Crop futures extended their advance on supply fears, with soybeans climbing past $ 17 to the highest intraday level in almost two weeks.
Wheat prices are rising as some of the world’s largest importers seek supplies from alternative shippers after Russia’s invasion of Ukraine’s choked exports from the Black Sea. Soybeans are supported by lower production in South America because of drought and concerns over global oilseed inventories.
India is in final talks to begin wheat shipments to Egypt, the biggest buyer, and is also in negotiations with China and Turkey. Other big importers, including Algeria, Jordan and Morocco, are likely to stay on the lookout for new purchases in order to maintain their domestic stockpiles at reasonable levels.
While wheat cargoes are coming out of Russia, trade from Ukraine is at a near standstill. With little optimism that the war will end soon, prices are likely to remain high, said Tobin Gorey, a strategist at the Commonwealth Bank of Australia.
Ukraine’s winter-wheat harvesting is scheduled from July, but it’s impossible to know how much will be gathered.
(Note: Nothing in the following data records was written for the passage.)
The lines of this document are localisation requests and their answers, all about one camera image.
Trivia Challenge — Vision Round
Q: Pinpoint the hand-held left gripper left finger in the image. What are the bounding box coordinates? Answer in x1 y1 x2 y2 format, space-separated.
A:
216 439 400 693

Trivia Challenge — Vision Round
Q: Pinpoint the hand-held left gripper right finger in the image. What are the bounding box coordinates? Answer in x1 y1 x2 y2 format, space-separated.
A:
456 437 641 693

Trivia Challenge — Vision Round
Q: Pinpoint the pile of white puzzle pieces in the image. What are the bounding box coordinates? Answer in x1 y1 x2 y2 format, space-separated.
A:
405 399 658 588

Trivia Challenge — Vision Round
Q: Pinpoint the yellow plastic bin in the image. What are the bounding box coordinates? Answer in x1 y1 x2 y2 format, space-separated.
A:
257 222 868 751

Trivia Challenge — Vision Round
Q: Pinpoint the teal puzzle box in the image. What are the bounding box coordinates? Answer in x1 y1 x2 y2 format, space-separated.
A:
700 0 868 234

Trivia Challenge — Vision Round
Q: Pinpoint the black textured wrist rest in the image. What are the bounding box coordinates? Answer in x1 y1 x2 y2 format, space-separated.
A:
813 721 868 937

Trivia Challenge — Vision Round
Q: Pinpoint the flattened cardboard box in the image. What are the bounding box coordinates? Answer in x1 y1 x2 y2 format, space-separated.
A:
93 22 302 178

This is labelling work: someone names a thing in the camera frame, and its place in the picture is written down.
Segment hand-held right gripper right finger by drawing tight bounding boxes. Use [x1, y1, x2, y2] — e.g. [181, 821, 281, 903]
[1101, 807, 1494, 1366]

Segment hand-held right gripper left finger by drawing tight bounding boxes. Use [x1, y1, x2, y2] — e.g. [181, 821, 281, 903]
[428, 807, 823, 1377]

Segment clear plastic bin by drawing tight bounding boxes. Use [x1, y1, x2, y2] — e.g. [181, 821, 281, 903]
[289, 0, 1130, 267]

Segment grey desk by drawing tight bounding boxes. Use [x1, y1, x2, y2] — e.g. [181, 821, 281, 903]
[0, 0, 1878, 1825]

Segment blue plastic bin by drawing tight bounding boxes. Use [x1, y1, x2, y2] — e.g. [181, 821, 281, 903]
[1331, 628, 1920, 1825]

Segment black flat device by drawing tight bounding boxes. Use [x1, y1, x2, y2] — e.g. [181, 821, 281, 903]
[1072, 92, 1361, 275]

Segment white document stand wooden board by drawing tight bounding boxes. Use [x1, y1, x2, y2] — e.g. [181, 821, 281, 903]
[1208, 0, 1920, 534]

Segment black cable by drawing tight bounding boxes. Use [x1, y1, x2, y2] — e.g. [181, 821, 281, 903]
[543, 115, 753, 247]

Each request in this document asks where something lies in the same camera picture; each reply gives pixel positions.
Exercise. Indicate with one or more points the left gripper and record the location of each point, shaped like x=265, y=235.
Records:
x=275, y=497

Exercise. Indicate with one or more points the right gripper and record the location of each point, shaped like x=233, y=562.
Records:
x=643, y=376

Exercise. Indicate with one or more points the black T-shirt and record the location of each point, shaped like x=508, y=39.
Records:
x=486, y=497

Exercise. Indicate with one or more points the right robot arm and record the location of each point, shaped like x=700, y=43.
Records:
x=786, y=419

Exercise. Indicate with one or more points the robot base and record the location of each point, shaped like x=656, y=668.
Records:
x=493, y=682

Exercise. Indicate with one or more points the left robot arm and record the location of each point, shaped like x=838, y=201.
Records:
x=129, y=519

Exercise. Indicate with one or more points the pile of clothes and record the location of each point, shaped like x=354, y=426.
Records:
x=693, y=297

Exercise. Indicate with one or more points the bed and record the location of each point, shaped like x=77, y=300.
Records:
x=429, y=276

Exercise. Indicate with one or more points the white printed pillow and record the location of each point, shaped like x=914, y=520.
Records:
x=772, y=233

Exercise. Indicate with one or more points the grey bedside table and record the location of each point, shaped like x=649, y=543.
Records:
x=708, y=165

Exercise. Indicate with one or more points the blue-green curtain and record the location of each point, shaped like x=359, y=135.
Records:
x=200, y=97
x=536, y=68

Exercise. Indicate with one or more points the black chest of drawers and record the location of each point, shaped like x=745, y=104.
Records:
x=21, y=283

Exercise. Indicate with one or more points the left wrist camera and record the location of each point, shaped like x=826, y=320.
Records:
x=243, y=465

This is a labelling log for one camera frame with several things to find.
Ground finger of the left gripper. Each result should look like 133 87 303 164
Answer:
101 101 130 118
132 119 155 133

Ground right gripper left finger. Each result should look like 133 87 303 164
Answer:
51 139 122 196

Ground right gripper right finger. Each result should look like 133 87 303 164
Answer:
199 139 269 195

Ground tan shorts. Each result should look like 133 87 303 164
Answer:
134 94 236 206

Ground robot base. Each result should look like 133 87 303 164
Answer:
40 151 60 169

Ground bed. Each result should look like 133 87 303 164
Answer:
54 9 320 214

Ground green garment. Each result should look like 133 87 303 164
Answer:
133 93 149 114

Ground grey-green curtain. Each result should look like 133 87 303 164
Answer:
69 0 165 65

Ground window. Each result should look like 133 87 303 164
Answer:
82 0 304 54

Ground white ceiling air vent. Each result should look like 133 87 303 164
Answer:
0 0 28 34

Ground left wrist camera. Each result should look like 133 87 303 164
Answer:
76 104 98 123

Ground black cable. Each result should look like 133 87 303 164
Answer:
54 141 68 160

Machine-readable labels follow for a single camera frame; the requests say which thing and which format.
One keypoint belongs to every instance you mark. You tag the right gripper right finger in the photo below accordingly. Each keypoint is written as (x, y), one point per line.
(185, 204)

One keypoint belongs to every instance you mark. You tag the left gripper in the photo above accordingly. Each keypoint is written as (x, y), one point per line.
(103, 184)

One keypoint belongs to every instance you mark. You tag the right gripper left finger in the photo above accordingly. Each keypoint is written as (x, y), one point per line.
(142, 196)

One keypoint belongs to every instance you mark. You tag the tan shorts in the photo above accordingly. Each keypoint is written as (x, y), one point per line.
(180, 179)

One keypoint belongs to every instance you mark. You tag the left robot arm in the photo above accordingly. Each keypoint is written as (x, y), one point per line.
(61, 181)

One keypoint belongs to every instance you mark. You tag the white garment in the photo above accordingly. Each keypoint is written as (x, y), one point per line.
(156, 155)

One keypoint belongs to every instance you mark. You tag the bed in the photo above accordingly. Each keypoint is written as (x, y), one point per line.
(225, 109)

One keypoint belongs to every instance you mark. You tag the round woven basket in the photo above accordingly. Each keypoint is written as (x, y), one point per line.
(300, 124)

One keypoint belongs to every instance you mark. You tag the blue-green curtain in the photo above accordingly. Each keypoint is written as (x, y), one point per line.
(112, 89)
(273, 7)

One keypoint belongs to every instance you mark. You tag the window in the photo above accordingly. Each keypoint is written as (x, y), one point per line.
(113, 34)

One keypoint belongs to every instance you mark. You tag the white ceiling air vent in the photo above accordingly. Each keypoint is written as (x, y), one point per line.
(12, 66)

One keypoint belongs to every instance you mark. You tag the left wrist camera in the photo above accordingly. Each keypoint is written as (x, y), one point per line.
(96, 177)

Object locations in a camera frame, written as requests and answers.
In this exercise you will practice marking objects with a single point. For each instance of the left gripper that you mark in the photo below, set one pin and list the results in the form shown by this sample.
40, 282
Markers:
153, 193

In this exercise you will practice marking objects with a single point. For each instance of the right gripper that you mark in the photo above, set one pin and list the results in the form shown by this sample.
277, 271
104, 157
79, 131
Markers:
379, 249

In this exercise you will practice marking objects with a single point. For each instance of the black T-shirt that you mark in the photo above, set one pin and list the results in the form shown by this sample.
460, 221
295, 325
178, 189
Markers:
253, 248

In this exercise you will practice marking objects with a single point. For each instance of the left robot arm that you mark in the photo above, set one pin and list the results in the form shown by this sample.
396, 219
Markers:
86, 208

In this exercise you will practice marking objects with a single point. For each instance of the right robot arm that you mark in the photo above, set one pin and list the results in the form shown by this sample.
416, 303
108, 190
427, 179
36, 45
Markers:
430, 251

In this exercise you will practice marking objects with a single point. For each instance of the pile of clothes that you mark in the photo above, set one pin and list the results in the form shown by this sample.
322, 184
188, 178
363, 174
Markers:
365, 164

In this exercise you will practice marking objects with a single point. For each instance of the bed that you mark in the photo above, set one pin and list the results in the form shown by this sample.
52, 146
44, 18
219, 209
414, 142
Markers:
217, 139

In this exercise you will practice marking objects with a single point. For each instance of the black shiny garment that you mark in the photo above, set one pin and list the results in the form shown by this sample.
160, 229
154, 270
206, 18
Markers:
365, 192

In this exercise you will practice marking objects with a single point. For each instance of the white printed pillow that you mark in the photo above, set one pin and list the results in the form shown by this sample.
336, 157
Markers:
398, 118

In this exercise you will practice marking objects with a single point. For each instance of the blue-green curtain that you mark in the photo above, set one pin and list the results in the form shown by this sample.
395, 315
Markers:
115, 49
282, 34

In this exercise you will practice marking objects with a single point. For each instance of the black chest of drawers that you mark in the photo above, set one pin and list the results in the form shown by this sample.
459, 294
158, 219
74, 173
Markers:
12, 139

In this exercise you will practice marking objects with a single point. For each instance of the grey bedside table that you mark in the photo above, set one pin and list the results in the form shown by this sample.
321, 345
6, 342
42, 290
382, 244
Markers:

Sowing is also due to start soon for the corn and sunflower crops and the production outlook is poor, with the war severing transport links, logistics, and seed and fertilizer supplies.
The war has tightened the global availability of crop nutrients, raising concerns over spring sowings of northern hemisphere crops such as corn and soybeans. A work stoppage at one of Canada’s largest railways is also snarling shipments, spurring fears of a broader economic impact if it’s not resolved quickly.
Wheat futures climbed 2.4% to $ 11.46 1/2 a bushel, after jumping 5.2% a day earlier. Soybeans advanced 1.3% to $ 17.12 3/4 a bushel, while corn rose 0.4%.